Si los fantasmas siguen entre nosotros es gracias a los escritores. Clarke recoge el caso de la mansión de Hinton Ampner. En 1771, Mary Ricketts, apesadumbrada por los sucesos terroríficos que presenció, abandonó este hogar. La historia de lo que vivió inspiró a Henry James, que tradujo literariamente los hechos en «Otra vuelta de tuerca» (al levantarse, la tarima de la casa, apareció el cráneo de un niño encerrado en una caja). También explica el caso de Mary Veal, que visitó a los vivos en 1705, en especial a una amiga suya en su domicilio de Canterbury. Oscar Wilde dio sepultura a los espectros en «El fantasma de Canterbury», donde un pragmático norteamericano recomienda al espectro que engrase sus cadenas. Nacía la modernidad.

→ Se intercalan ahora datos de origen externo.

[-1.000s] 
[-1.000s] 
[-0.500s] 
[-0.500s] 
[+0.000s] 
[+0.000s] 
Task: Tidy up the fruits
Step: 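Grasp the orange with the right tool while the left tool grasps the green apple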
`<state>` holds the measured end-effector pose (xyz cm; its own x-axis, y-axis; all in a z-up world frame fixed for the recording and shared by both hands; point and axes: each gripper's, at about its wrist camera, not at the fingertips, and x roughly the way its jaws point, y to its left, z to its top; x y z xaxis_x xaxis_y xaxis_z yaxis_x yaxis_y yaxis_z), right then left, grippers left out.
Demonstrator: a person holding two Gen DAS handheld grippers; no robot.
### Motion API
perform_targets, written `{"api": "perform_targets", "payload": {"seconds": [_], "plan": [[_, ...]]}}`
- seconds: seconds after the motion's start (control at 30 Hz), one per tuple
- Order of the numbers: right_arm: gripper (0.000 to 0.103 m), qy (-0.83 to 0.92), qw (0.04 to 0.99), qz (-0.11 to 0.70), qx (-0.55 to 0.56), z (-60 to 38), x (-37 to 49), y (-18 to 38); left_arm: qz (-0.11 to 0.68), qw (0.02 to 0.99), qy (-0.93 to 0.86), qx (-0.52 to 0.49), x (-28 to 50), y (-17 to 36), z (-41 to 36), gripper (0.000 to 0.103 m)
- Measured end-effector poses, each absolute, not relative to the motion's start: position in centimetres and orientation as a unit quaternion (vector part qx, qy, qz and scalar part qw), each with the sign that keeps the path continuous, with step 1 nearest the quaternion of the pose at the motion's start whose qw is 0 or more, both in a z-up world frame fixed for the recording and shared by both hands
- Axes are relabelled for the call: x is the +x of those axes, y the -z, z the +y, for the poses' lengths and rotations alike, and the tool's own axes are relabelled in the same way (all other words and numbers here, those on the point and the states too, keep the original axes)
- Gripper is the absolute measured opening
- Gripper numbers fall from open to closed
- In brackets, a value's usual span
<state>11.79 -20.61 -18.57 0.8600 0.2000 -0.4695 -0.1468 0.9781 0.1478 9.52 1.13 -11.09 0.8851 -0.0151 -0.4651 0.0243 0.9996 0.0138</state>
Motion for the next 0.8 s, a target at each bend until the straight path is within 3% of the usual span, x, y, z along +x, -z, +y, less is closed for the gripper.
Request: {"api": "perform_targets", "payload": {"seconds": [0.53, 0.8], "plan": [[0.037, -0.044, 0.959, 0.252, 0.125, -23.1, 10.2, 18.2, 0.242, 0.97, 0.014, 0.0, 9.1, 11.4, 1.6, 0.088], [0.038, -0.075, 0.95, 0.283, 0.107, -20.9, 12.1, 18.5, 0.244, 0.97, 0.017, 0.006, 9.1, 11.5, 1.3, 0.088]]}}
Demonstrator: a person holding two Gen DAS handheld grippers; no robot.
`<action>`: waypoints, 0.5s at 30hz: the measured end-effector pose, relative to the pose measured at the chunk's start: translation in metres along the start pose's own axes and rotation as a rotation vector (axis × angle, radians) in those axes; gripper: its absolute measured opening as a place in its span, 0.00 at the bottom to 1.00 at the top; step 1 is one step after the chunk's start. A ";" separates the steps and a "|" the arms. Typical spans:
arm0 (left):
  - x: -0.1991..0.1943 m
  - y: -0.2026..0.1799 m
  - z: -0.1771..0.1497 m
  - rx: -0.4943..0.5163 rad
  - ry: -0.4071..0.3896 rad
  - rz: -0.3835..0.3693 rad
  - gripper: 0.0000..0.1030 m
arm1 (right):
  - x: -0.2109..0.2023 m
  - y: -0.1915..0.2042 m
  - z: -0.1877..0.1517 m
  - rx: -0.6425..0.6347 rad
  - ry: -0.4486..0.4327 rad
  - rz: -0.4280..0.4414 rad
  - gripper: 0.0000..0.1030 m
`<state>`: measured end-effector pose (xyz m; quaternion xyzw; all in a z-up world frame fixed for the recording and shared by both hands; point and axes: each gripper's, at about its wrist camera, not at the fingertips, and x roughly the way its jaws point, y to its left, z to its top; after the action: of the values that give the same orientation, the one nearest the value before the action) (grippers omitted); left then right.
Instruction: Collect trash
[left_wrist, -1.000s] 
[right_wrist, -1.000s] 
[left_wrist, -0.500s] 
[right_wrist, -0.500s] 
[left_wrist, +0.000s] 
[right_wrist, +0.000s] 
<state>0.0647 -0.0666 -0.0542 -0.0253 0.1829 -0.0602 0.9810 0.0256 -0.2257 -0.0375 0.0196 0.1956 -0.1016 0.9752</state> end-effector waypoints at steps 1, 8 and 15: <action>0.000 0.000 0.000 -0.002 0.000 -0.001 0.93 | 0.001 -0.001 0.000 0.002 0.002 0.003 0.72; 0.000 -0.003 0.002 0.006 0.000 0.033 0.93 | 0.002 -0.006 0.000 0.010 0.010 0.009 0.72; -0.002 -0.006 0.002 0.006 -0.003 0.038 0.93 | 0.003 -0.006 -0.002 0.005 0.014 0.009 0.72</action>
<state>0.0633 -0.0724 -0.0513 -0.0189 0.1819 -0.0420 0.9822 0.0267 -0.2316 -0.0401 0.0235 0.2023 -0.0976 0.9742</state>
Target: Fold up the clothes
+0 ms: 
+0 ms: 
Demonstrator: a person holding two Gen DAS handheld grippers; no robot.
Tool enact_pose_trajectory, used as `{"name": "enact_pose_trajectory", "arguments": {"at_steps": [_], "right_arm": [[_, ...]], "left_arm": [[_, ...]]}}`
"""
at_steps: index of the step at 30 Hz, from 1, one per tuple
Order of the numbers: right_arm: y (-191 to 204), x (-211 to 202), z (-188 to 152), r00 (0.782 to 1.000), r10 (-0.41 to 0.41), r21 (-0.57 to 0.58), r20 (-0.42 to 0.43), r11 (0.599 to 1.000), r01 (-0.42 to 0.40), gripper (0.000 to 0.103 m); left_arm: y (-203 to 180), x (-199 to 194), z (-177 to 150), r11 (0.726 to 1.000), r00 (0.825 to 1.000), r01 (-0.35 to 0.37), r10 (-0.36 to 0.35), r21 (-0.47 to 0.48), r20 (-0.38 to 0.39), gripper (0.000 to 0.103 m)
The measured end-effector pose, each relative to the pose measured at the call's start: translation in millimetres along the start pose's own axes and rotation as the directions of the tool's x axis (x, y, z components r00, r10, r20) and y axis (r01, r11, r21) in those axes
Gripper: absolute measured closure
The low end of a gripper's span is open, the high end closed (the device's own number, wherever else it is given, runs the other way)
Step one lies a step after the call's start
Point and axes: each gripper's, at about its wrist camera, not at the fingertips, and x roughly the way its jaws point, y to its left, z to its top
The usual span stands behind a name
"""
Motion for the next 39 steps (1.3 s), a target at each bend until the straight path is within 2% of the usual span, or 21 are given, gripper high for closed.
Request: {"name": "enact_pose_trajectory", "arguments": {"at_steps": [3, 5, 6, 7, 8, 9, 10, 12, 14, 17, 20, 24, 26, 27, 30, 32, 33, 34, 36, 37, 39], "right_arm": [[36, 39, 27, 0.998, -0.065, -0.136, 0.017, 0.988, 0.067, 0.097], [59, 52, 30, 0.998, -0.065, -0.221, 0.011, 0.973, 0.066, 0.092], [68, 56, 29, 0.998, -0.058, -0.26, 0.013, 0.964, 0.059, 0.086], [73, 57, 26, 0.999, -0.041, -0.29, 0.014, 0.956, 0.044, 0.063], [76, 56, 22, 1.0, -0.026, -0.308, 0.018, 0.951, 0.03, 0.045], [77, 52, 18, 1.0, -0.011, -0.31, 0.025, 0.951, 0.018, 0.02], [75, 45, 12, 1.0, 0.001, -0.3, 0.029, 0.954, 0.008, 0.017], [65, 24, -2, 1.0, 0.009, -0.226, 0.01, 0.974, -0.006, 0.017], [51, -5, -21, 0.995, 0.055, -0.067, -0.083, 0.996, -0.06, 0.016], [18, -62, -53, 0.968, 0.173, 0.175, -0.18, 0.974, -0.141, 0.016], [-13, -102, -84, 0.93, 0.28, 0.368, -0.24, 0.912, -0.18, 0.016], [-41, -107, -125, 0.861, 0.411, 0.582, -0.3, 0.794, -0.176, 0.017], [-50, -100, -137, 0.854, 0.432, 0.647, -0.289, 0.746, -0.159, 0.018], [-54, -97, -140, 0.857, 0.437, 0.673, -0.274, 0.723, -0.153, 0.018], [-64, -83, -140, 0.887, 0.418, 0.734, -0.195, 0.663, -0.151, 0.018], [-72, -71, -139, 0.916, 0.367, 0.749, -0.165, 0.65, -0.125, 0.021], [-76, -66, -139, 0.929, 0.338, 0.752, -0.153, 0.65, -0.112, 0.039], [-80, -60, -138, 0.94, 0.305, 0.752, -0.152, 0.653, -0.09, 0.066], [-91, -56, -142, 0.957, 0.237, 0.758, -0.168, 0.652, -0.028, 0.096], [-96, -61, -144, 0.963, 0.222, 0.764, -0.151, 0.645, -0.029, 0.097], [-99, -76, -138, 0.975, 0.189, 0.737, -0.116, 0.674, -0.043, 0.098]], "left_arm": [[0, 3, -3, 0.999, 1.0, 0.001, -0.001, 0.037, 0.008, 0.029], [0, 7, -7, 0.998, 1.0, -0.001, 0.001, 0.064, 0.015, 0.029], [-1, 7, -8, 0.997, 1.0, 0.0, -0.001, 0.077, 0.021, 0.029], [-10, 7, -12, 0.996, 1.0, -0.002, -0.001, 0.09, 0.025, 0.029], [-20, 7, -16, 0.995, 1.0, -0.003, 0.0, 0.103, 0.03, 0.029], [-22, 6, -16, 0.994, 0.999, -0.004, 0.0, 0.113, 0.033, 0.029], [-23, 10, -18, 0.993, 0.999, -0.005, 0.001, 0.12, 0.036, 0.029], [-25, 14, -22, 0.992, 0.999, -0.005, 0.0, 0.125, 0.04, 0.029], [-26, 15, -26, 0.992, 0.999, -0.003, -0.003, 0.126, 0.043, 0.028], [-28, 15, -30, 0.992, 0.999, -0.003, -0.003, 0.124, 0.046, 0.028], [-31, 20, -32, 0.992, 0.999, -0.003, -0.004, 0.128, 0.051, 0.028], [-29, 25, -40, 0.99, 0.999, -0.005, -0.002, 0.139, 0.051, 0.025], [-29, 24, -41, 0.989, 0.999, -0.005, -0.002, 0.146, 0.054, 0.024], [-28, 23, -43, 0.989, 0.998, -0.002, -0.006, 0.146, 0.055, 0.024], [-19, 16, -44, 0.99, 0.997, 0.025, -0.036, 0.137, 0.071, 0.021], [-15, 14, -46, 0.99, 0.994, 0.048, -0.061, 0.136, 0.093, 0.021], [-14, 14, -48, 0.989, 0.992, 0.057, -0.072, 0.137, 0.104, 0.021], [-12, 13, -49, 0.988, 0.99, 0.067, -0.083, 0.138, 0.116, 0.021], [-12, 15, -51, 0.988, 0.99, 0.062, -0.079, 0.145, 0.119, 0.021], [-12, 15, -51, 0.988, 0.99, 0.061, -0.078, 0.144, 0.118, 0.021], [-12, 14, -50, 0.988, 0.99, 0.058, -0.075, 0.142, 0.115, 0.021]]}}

LOS ESPECTROS DE AYER NO VISTEN DE PRADA

Los vivos no son los únicos que se complacen en la moda. Los fantasmas sienten la misma inclinación que los presentes hacia la ropa, a pesar de haber atravesado el umbral hacia el más allá. Cada fantasma viste según los hábitos de su tiempo, así que los caballeros que sienten la tentación de pasear por esta vida cuando han pasado a la otra, siguen presumiendo de sus tradicionales ropajes. Los caballeros del siglo XVII suelen aparecerse con sus levitas y sus adornos, o, en el caso de pertenecer a una clase trabajadora y humilde, con los andrajos y ropas vulgares que les caracterizaba en sus respectivos siglos. Suele mencionarse la pertinaz cabezonería de las ánimas por manifestarse de blanco, como novias impeacables o vírgenes vestales. Una inclinación que, faltaría más, cuenta con una explicación todo lo sensata que puede ser para estos casos: que los muertos suelen aparecerse a los vivos con la mortaja, que es su último hábito. Ese sudario blanco con el que solía arroparse a los cadáveres antes de introducirlos en un ataúd y darlos sepultura. Los más escépticos, esas almas intolerantes y descreídas que esbozan una leve sonrisa con estos temas, solían argumentar que para qué iban a necesitar ropa los fantasmas si apenas eran una luz en unos casos y, por qué no la actualizaban con cada época; vamos que por qué hoy un espectro de Nueva York no podía vestir de Prada.

EL ORIGEN DEL ESPIRITISMO

El espiritismo nació en Nueva York (¿dónde si no?). Fueron las hermanas Maggie y Kate Fox quienes inventaron las sesiones en 1848. Después de que Kate sintiera una mano fría sobre su hombro de «Mr. Splitfoot» (como llamaron a este fantasma –es uno de los apelativos de Satanás–), decidió hablar con él. Hasta ese momento, nadie se había atrevido a hablar con los espectros, de los que la gente, con toda lógica, tendía a huir. A partir de ahí comenzó una práctica que se ha extendido por todos los continentes y que, junto a los poltergeist (en la foto, una imagen de una película de igual nombre), se ha vuelto bastante popular.